■ BRIEF
Please retype, word for word, the line containing "A single rendered" and every line after it through the end of the records, leaving out all pictures.

■ TASK INPUTS
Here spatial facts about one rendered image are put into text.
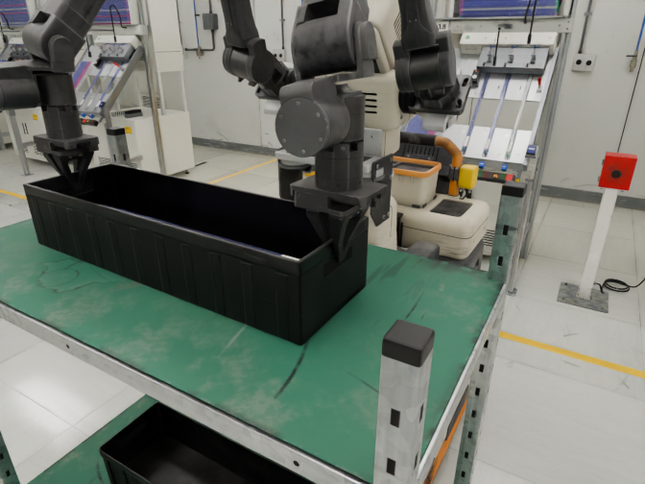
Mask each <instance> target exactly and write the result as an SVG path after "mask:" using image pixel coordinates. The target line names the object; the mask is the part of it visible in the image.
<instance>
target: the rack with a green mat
mask: <svg viewBox="0 0 645 484"><path fill-rule="evenodd" d="M526 190H527V183H526V182H520V181H505V183H504V184H503V185H502V190H501V196H500V202H499V208H498V213H497V219H496V225H495V232H494V237H493V243H492V249H491V255H490V266H489V271H484V270H480V269H475V268H471V267H466V266H463V265H459V264H454V263H450V262H446V261H441V260H437V259H433V258H429V257H425V256H420V255H416V254H408V253H404V252H400V251H396V250H392V249H387V248H383V247H379V246H374V245H371V244H368V257H367V278H366V287H365V288H364V289H363V290H361V291H360V292H359V293H358V294H357V295H356V296H355V297H354V298H353V299H352V300H351V301H349V302H348V303H347V304H346V305H345V306H344V307H343V308H342V309H341V310H340V311H339V312H337V313H336V314H335V315H334V316H333V317H332V318H331V319H330V320H329V321H328V322H327V323H326V324H324V325H323V326H322V327H321V328H320V329H319V330H318V331H317V332H316V333H315V334H314V335H312V336H311V337H310V338H309V339H308V340H307V341H306V342H305V343H304V344H303V345H302V346H300V345H297V344H295V343H292V342H290V341H287V340H284V339H282V338H279V337H277V336H274V335H272V334H270V333H267V332H265V331H262V330H260V329H257V328H255V327H251V326H248V325H245V324H243V323H240V322H238V321H235V320H233V319H230V318H228V317H226V316H223V315H221V314H218V313H216V312H213V311H211V310H208V309H205V308H203V307H200V306H198V305H195V304H193V303H191V302H187V301H184V300H182V299H179V298H177V297H174V296H172V295H169V294H166V293H164V292H161V291H159V290H156V289H154V288H152V287H150V286H147V285H144V284H142V283H139V282H137V281H134V280H132V279H129V278H125V277H122V276H120V275H117V274H115V273H112V272H111V271H108V270H105V269H103V268H100V267H98V266H95V265H93V264H90V263H87V262H85V261H82V260H80V259H78V258H76V257H73V256H71V255H68V254H64V253H61V252H59V251H56V250H54V249H51V248H48V247H46V246H43V245H41V244H39V243H38V240H37V236H36V230H35V226H34V223H33V219H32V218H31V219H28V220H25V221H21V222H18V223H15V224H12V225H8V226H5V227H3V228H0V318H1V319H3V320H5V321H7V322H9V323H11V324H13V325H15V326H17V327H20V328H22V329H23V330H25V331H27V332H29V333H31V334H33V335H34V336H36V337H38V338H40V339H42V340H43V341H45V342H47V343H49V344H51V345H53V346H55V347H57V348H59V349H61V350H63V351H65V352H67V353H69V354H71V355H73V356H75V357H77V358H79V359H81V360H82V361H83V362H85V363H87V364H89V365H91V366H93V367H95V368H97V369H99V370H101V371H103V372H104V373H106V374H108V375H111V376H113V377H115V378H117V379H119V380H121V381H123V382H125V383H126V384H128V385H130V386H131V387H133V388H135V389H137V390H139V391H141V392H143V393H145V394H146V395H144V396H143V397H142V398H140V399H139V400H137V401H136V402H135V403H133V404H132V405H131V406H129V407H128V408H127V409H125V410H124V411H123V412H121V413H120V414H119V415H117V416H116V417H115V418H113V419H112V420H111V421H109V422H108V423H106V424H105V425H104V426H102V427H101V428H100V429H98V430H97V431H96V432H94V433H93V434H92V435H90V436H89V437H88V438H86V439H85V440H84V441H83V442H81V443H80V444H79V445H77V446H76V447H75V448H73V449H72V450H70V451H69V452H68V453H66V454H65V455H64V456H62V457H61V459H59V460H58V461H57V462H55V463H54V464H53V465H51V466H50V467H49V468H47V469H46V470H45V471H43V472H42V473H40V474H39V475H38V476H36V477H35V478H34V479H32V480H31V481H30V482H28V483H27V484H110V481H109V478H108V472H107V469H106V466H105V463H104V459H103V457H102V456H101V455H100V451H99V448H100V446H101V445H103V444H104V443H105V442H106V441H108V440H109V439H110V438H112V437H113V436H114V435H115V434H117V433H118V432H119V431H120V430H122V429H123V428H124V427H125V426H127V425H128V424H130V423H131V422H132V421H133V420H135V419H136V418H137V417H138V416H140V415H141V414H142V413H143V412H145V411H146V410H147V409H149V408H150V407H151V406H152V405H154V404H155V403H156V402H161V403H163V404H165V405H167V406H169V407H171V408H173V409H175V410H176V411H178V412H180V413H181V414H183V415H185V416H187V417H189V418H190V419H192V420H194V421H196V422H198V423H200V424H203V425H204V426H206V427H208V428H210V429H212V430H214V431H216V432H218V433H219V434H221V435H223V436H225V437H227V438H229V439H230V440H232V441H234V442H236V443H237V444H239V445H241V446H243V447H245V448H248V449H250V450H252V451H254V452H255V453H257V454H259V455H261V456H263V457H265V458H267V459H269V460H271V461H273V462H275V463H277V464H278V465H279V466H281V467H283V468H285V469H287V470H289V471H291V472H294V473H296V474H298V475H300V476H301V477H303V478H305V479H307V480H309V481H311V482H313V483H315V484H423V482H424V480H425V477H426V475H427V474H428V472H429V469H430V467H431V465H432V463H433V460H434V458H435V456H436V453H437V451H438V449H439V447H440V444H441V442H442V439H443V436H444V434H445V432H446V429H447V428H448V426H449V424H450V421H451V419H452V417H453V415H454V412H455V410H456V408H457V405H458V403H459V401H460V399H461V396H462V394H463V392H464V389H465V387H466V385H467V382H468V380H469V378H470V383H469V389H468V395H467V401H466V412H465V418H464V424H463V430H462V436H461V442H460V447H459V453H458V459H457V465H456V471H455V476H454V483H453V484H471V483H472V477H473V473H474V468H475V462H476V457H477V451H478V447H479V442H480V436H481V431H482V426H483V420H484V416H485V411H486V405H487V400H488V395H489V389H490V381H491V375H492V370H493V365H494V359H495V355H496V350H497V344H498V339H499V333H500V328H501V324H502V318H503V313H504V308H505V302H506V298H507V293H508V288H509V282H510V277H511V271H512V267H513V262H514V252H515V247H516V241H517V237H518V232H519V226H520V221H521V215H522V210H523V206H524V200H525V195H526ZM470 376H471V377H470Z"/></svg>
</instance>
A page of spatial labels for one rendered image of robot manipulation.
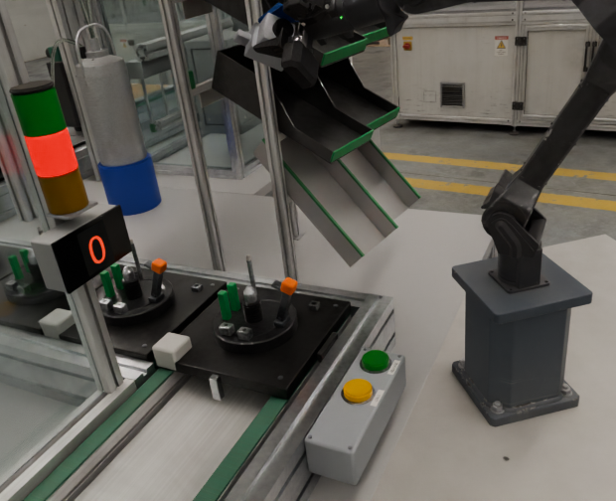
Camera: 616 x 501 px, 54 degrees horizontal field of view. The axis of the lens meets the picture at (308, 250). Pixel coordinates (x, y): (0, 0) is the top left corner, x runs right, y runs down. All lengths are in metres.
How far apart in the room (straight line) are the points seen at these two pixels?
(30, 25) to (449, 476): 12.81
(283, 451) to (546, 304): 0.40
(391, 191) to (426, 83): 3.90
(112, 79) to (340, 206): 0.84
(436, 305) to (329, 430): 0.49
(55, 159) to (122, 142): 1.03
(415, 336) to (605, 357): 0.32
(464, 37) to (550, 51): 0.64
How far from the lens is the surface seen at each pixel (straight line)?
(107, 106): 1.80
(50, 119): 0.79
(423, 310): 1.23
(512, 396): 0.97
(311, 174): 1.20
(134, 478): 0.91
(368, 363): 0.91
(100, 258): 0.85
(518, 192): 0.85
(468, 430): 0.97
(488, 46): 4.98
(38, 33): 13.42
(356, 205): 1.22
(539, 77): 4.92
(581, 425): 1.01
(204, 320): 1.07
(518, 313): 0.87
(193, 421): 0.96
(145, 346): 1.04
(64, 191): 0.81
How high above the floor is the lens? 1.53
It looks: 27 degrees down
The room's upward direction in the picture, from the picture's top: 7 degrees counter-clockwise
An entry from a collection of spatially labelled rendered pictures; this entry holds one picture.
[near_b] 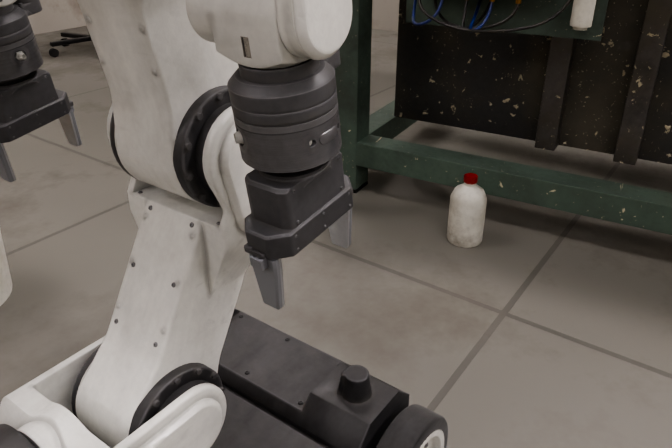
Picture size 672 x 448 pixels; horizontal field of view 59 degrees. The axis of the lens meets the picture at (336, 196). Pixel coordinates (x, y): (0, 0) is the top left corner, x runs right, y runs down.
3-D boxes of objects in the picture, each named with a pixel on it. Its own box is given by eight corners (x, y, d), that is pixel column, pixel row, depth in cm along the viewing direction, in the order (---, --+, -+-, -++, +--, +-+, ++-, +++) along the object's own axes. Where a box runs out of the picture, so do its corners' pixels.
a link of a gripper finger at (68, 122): (80, 147, 88) (67, 109, 84) (66, 142, 89) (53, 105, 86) (89, 142, 89) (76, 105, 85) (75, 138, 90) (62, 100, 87)
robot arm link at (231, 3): (292, 138, 45) (270, -18, 39) (196, 112, 51) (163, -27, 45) (376, 85, 52) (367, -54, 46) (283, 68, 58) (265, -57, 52)
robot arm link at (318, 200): (297, 275, 50) (276, 147, 44) (217, 240, 55) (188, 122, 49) (379, 202, 58) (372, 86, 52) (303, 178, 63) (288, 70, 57)
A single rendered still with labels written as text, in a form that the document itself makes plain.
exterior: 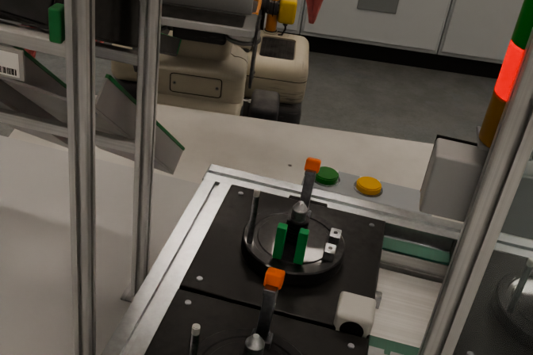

■ EXPECTED ANSWER
A single rendered still with labels written as text, in a form that the document itself makes plain.
exterior: 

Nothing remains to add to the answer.